NO ME CREO A ESTE CID

Las novelas históricas, las películas históricas, de más está decirlo, NO son Historia. No deben, pues, sujetarse al rigor que se demanda a los científicos encargados de investigarla, estudiarla, interpretarla y divulgarla, es decir, los historiadores. Las novelas y las películas que toman un período histórico como marco, o incluso como un protagonista más de sus relatos, deben, eso sí, buscar respetuosamente no alterar en exceso la ambientación, los detalles, para que la suspensión voluntaria de la incredulidad que todo lector o espectador debe mantener, no se altere ni se degrade. Con todo, el objetivo de una novela, serie o película NO es -insisto- hacer Historia, sino deleitar, entretener, e incluso también -¿por qué no?-informar. Pero las diversas finalidades siempre están subordinadas al espectáculo.

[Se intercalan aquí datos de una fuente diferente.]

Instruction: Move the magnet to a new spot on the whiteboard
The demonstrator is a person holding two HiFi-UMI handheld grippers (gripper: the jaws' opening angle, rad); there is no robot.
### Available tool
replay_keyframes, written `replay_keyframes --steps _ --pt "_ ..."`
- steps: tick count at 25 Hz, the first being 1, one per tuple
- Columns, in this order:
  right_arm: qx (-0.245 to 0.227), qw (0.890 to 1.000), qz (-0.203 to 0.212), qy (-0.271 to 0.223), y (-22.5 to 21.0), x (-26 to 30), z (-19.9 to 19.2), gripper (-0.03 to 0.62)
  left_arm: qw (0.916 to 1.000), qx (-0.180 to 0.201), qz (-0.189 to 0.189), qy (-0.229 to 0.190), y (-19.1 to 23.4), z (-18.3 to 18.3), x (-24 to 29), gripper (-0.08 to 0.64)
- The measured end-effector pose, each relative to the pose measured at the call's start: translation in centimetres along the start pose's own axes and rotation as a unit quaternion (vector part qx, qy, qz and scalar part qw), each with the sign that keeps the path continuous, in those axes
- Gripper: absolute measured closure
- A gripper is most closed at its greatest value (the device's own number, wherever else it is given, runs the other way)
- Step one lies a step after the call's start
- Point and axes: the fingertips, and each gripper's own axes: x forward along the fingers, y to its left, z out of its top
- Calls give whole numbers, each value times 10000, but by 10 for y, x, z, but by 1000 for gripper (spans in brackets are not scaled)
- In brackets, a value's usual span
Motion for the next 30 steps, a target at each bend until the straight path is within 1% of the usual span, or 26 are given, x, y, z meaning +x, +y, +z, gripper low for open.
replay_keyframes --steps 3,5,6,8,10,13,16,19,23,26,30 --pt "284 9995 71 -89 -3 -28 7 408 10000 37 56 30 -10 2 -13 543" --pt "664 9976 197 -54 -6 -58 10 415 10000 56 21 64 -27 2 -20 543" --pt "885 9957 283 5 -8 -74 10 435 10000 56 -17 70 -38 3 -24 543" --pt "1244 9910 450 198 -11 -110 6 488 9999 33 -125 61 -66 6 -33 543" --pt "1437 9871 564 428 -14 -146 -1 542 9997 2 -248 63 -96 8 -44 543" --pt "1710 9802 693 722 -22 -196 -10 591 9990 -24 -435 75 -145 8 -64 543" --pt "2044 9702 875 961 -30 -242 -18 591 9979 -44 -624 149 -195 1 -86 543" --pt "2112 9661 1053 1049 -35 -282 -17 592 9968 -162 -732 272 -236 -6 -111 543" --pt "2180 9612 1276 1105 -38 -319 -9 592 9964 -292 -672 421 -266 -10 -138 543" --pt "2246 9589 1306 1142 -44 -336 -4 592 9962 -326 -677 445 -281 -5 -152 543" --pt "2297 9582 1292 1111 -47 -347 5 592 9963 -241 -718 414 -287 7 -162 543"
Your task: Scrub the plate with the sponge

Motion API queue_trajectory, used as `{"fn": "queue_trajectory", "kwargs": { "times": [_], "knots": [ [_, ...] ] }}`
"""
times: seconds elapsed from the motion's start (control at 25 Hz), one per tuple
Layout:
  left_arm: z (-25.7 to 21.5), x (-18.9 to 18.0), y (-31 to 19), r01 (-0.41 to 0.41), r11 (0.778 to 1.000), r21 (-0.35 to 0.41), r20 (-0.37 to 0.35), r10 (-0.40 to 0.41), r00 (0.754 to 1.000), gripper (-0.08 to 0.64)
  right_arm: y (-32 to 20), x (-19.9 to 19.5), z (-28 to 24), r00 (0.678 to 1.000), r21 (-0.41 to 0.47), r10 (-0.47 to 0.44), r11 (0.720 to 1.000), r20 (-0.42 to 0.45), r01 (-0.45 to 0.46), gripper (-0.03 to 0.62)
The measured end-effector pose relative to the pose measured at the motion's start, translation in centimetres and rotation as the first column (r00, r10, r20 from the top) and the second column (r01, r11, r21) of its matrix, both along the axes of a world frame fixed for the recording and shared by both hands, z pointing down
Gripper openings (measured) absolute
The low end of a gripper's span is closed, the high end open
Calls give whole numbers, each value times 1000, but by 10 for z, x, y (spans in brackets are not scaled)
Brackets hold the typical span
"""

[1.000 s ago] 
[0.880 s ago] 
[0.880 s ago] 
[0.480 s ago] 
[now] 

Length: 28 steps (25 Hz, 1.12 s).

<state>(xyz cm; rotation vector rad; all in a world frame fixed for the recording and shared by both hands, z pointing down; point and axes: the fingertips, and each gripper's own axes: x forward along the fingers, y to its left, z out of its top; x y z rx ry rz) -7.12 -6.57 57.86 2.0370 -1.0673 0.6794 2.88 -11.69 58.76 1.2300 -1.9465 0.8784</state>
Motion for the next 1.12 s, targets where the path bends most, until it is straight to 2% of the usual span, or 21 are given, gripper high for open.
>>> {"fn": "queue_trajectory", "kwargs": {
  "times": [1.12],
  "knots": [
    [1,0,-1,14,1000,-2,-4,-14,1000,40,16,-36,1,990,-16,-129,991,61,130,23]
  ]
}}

Por eso, las críticas que pueda recibir la 1ª temporada de la serie El Cid sobre aspectos históricos no debieran hacerles rasguño de ningún tipo. Yo la he visto, y me han rechinado pocas cosas. En ese aspecto, no ha habido mala labor de documentación. Ahora bien, en la elección del protagonista, ha habido un error de tal calibre que destroza toda la labor y el empeño puestos en resucitar de nuevo al héroe castellano.

Cuando uno ve Gladiator (Ridley Scott, 2000), Braveheart (Mel Gibson, 1995), o incluso la más antigua El Cid (Anthony Mann, 1961), y sabe algo de Historia, capta gazapos de continuo. Pero, señores, ¡qué espectáculos! Si desmenuzamos cualquiera de ellas a la caza de errores históricos e inapropiadas asociaciones, salen para hacer libros enteros de ellos (de hecho, los hay). Pero, señores, Vds. hagan la prueba, e intenten empezar a ver cualquiera de ellas, y aunque ya la hayan visto antes, y se la sepan de memoria, ¡a ver si resisten el embrujo de volvérsela a empujar! Y eso, aun sabiendo que Cómodo no asesinó a su padre Marco Aurelio, que las faldas (kilts) de los guerreros escoceses no aparecen hasta cinco siglos después, y que Rodrigo Díaz de Vivar no mostraría la altura impresionante de Charlton Heston.

El principal problema de El Cid, la serie española reciente, es que su protagonista, el actor de moda Javier Lorente, da bien como atracador, como quinqui, como outsider, como hermano vividor del protagonista bueno, pero de ningún modo como la figura del mercenario castellano. Ya verlo desde el principio, da una idea de lo que vendrá, porque no encaja. Ni en la idea que el imaginario colectivo tiene de este personaje, ni en la que pretende mostrar en la serie, donde sólo se narran sus comienzos difusos, enmarcados en un momento te tensiones cortesanas. Yo veo a este actor, y sólo veo voluntad de hacerlo bien, eso hay que concederle. Pero no me lo creo ni un solo instante. Por eso, quien lo propuso dentro del casting como protagonista absoluto, debería ser cargado de grilletes y condenado a mazmorra paniaguada por dos años mínimos (y a la salida, exigirle un máster de otros dos en un país nórdico sobre este particular).

La elección sobre quién interpreta determinado papel histórico es clave en cualquier proyecto de ambientación histórica. ¿Alguien imagina otros rostros que los de Sean Connery (fray Guillermo de Baskerville), Concha Velasco (Teresa de Jesús), Russell Crow (Jack Aubrey) o Michelle Jenner y Rodolfo Sancho (Isabel y Fernando), Viggo Mortensen (Alatriste), o Liz Taylor (Cleopatra) entre tantos ejemplos, para sus respectivos personajes? Yo, no. Aquí, en cambio, la decisión ha sido tan calamitosa como haber escogido a Colin Farrell para hacer de Alejandro Magno. Para este Cid me habría imaginado a otro (tendría que pensarlo), pero jamás a Javier Lorente.